Amnesty International Slams Azeri Jail Terms For Former Karabakh Leaders

The logo of Amnesty International is pictured during a gathering and a symbolic action against facial recognition in public spaces, Paris, May 28, 2024.

Amnesty International has denounced as a “travesty” Azerbaijan’s lengthy prison sentences against eight former leaders of Nagorno-Karabakh captured by Baku in September 2023.

An Azerbaijani military court sentenced one of them, businessman Ruben Vardanyan, to 20 years in prison on Tuesday at the end of a yearlong trial. Seven other former Karabakh leaders stood a separate trial that ended on February 5. Five of them were sentenced to life imprisonment while the two others received 20-year jail sentences. The court handed slightly shorter prison sentences to eight other Karabakh Armenians tried together with them.

“The conviction of the 16 defendants, culminating in this sentence against Ruben Vardanyan, is nothing short of a travesty,” Marie Struthers, Amnesty International’s director for Eastern Europe and Central Asia, said in a statement issued by the Western human rights group late on Tuesday. “The fact that Ruben Vardanyan and the others, several civilians like himself, were tried before a military court in itself raises serious concerns and is incompatible with fair trial guarantees.”

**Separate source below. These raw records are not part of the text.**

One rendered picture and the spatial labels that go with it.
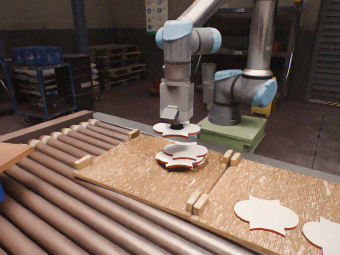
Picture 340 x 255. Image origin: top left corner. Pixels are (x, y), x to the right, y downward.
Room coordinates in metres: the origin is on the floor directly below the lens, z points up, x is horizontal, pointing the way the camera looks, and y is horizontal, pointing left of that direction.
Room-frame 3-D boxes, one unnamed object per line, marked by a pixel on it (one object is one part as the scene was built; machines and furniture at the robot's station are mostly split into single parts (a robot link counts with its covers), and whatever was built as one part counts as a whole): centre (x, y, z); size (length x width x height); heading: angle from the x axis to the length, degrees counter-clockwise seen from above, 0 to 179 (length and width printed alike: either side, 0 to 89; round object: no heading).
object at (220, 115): (1.13, -0.25, 1.00); 0.15 x 0.15 x 0.10
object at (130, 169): (0.75, 0.04, 0.93); 0.41 x 0.35 x 0.02; 60
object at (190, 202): (0.54, -0.06, 0.95); 0.06 x 0.02 x 0.03; 150
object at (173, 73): (0.74, -0.02, 1.24); 0.08 x 0.08 x 0.05
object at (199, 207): (0.52, -0.08, 0.95); 0.06 x 0.02 x 0.03; 149
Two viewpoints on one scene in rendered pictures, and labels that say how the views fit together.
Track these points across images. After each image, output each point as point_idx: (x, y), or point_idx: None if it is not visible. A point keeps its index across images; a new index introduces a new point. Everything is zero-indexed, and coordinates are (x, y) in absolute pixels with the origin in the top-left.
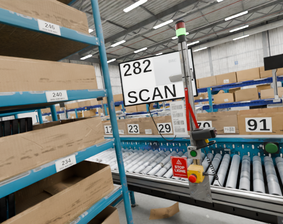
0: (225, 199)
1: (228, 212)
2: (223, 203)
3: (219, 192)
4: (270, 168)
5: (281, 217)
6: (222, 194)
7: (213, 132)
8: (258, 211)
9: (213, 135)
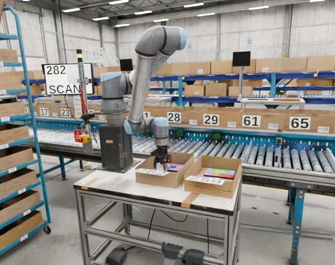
0: (99, 152)
1: (100, 160)
2: (98, 155)
3: (96, 149)
4: (135, 141)
5: None
6: (98, 150)
7: (90, 115)
8: None
9: (90, 117)
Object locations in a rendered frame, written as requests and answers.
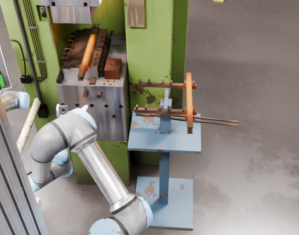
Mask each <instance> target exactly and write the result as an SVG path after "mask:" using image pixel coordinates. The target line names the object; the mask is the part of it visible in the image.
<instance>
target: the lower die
mask: <svg viewBox="0 0 299 235"><path fill-rule="evenodd" d="M92 29H98V30H97V34H96V37H95V40H94V44H93V47H92V50H91V54H90V57H89V61H88V64H87V66H88V71H86V72H85V76H84V79H91V78H96V79H99V74H98V72H99V63H95V65H94V62H100V63H101V61H100V59H99V58H97V59H96V60H95V58H96V57H100V58H102V55H101V54H98V55H97V56H96V54H97V53H98V52H100V53H102V54H103V50H102V49H99V51H97V49H98V48H103V49H104V46H103V45H100V47H98V46H99V44H101V43H102V44H104V45H105V42H104V41H101V43H100V40H102V39H103V40H105V41H106V38H105V37H102V39H101V36H103V35H105V36H106V37H107V38H108V29H106V28H95V27H91V28H83V30H76V33H77V37H76V34H75V35H74V36H75V38H76V41H75V39H74V38H73V41H74V45H73V42H72V44H71V45H72V46H73V49H72V48H71V46H70V49H71V53H70V50H69V52H68V53H69V55H70V58H69V56H68V55H67V58H68V62H67V60H65V63H64V65H63V69H62V70H63V76H64V78H74V79H78V77H77V75H78V72H79V65H81V64H82V61H83V57H84V54H85V51H86V48H87V45H88V41H89V38H90V35H91V32H92Z"/></svg>
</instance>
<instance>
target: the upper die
mask: <svg viewBox="0 0 299 235"><path fill-rule="evenodd" d="M96 9H97V7H88V6H87V3H85V5H84V7H75V6H56V5H55V2H54V3H53V5H52V6H50V10H51V14H52V19H53V23H77V24H92V22H93V18H94V15H95V12H96Z"/></svg>
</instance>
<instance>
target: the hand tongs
mask: <svg viewBox="0 0 299 235"><path fill-rule="evenodd" d="M136 116H144V117H150V116H151V117H154V116H157V117H160V114H154V113H136ZM171 116H178V117H185V115H175V114H171ZM195 118H198V119H207V120H216V121H224V122H233V123H239V121H234V120H226V119H217V118H208V117H196V116H195ZM171 119H176V120H184V121H185V118H177V117H171ZM195 122H201V123H209V124H221V125H229V126H239V125H238V124H228V123H219V122H210V121H202V120H195Z"/></svg>
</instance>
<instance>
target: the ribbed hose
mask: <svg viewBox="0 0 299 235"><path fill-rule="evenodd" d="M13 4H14V8H15V12H16V15H17V19H18V23H19V26H20V30H21V35H22V38H23V42H24V46H25V50H26V53H27V57H28V61H29V65H30V69H31V72H32V76H33V80H34V83H35V88H36V92H37V95H38V99H39V101H40V102H41V105H40V107H39V110H38V112H37V113H38V117H39V118H48V116H49V111H48V107H47V104H43V100H42V96H41V92H40V88H39V84H38V81H37V78H36V73H35V69H34V65H33V61H32V57H31V53H30V49H29V45H28V41H27V37H26V33H25V29H24V26H23V22H22V18H21V13H20V10H19V6H18V2H17V0H13Z"/></svg>
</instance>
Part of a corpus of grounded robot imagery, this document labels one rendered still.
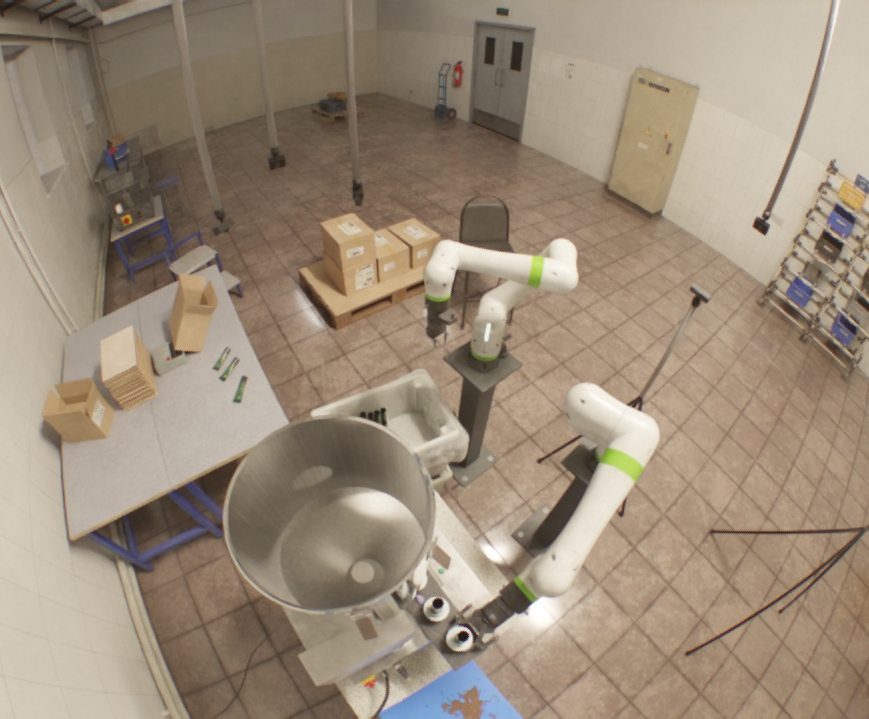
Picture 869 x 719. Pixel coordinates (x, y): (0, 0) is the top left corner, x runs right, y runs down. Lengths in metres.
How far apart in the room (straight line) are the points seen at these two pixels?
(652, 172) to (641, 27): 2.09
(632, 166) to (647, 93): 1.06
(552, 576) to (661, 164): 5.32
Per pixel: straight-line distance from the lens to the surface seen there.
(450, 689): 1.71
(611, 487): 1.06
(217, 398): 2.17
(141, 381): 2.31
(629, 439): 1.09
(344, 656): 0.98
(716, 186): 5.93
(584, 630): 2.47
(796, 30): 5.72
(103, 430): 2.38
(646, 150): 5.89
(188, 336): 2.37
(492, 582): 1.60
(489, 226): 3.28
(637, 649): 2.59
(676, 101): 5.66
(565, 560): 1.04
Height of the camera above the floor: 2.30
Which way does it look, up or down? 48 degrees down
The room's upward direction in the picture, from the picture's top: 2 degrees clockwise
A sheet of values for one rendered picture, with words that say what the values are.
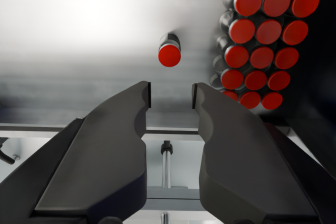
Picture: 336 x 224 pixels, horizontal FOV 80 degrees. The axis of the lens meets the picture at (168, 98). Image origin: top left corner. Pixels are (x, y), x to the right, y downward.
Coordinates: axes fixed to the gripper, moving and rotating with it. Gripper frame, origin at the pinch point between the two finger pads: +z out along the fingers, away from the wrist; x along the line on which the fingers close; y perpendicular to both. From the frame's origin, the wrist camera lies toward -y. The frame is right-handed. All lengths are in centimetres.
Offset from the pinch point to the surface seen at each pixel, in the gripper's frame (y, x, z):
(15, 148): 107, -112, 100
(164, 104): 8.5, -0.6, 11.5
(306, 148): 10.5, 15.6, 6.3
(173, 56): 0.6, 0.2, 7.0
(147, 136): 14.3, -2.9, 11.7
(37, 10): -2.3, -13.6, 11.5
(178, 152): 107, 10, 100
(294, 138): 11.1, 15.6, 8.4
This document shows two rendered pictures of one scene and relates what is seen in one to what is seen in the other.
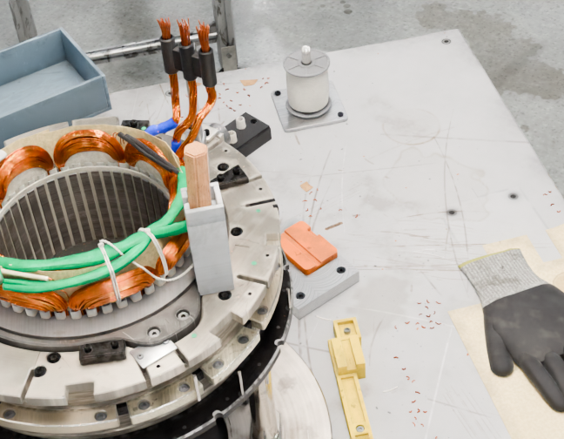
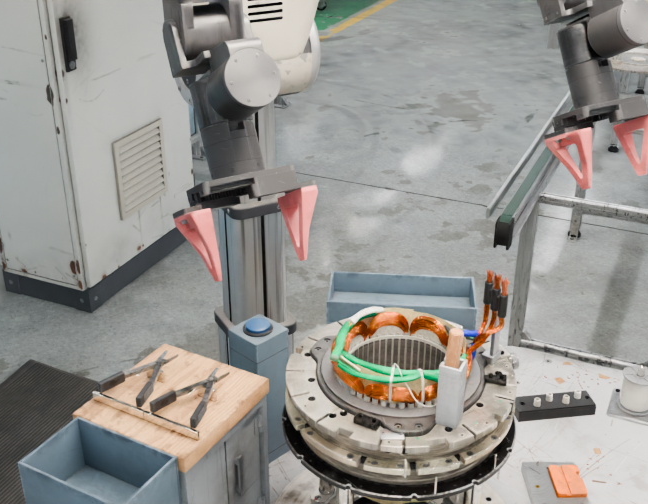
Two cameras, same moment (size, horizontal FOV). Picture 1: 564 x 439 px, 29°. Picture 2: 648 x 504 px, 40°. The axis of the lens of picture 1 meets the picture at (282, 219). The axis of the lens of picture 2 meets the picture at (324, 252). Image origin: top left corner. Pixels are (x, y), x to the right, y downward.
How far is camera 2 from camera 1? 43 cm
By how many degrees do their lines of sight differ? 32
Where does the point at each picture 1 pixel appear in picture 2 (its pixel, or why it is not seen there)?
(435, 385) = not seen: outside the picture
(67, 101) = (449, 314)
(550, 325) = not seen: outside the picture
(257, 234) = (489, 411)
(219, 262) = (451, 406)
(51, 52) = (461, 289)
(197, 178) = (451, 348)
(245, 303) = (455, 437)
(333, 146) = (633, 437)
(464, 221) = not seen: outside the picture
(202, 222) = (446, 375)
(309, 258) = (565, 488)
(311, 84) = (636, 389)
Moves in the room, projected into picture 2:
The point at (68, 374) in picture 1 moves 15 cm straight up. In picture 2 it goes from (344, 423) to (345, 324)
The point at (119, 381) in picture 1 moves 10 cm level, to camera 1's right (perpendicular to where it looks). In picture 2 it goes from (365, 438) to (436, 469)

“Accused of a plethora of extremely serious crimes, Ruben Vardanyan and other defendants were tried in an effectively closed hearing, based on ‘evidence’ in a language they could not understand and that was not adequately translated,” she said. “Even the charges – over 40 against Vardanyan alone – including ‘terrorism’ and ‘crimes against humanity’ were not fully publicly disclosed during proceedings.”

“Amnesty International requested information from the Azerbaijani authorities about the trial and the evidence but received no response,” added Struthers.

The defendants were arrested right after Azerbaijan’s September 2023 military offensive that restored Azerbaijani control over Karabakh and forced the region’s practically entire population to flee to Armenia. The former Karabakh leaders denied the accusations throughout their trials.

Vardanyan’s family condemned the 20-year jail sentence against the tycoon as a “judgment against the Armenian people as a whole.”

“A respected businessman and philanthropist, Ruben’s only ‘crime’ was standing up for the right to self-determination of the Armenian-Christian people of Nagorno-Karabakh,” his American lawyer, Jared Genser, said in a separate statement.

The Armenian government has still not officially commented on the jail terms given to the former Karabakh leaders, stoking opposition allegations about its complicity in the continuing captivity of these and 11 other Armenians held in Azerbaijan. The government had waited for weeks before criticizing the “mock trials” last year.

Prime Minister Nikol Pashinian claimed in January 2025 that an explicit condemnation would only harm the defendants. His critics insisted that he is simply afraid of angering Azerbaijani President Ilham Aliyev.

Aliyev rejected at the weekend calls for the release of the former Karabakh leaders, comparing them to Nazi Germany’s leaders. He said that their trials were “absolutely transparent.”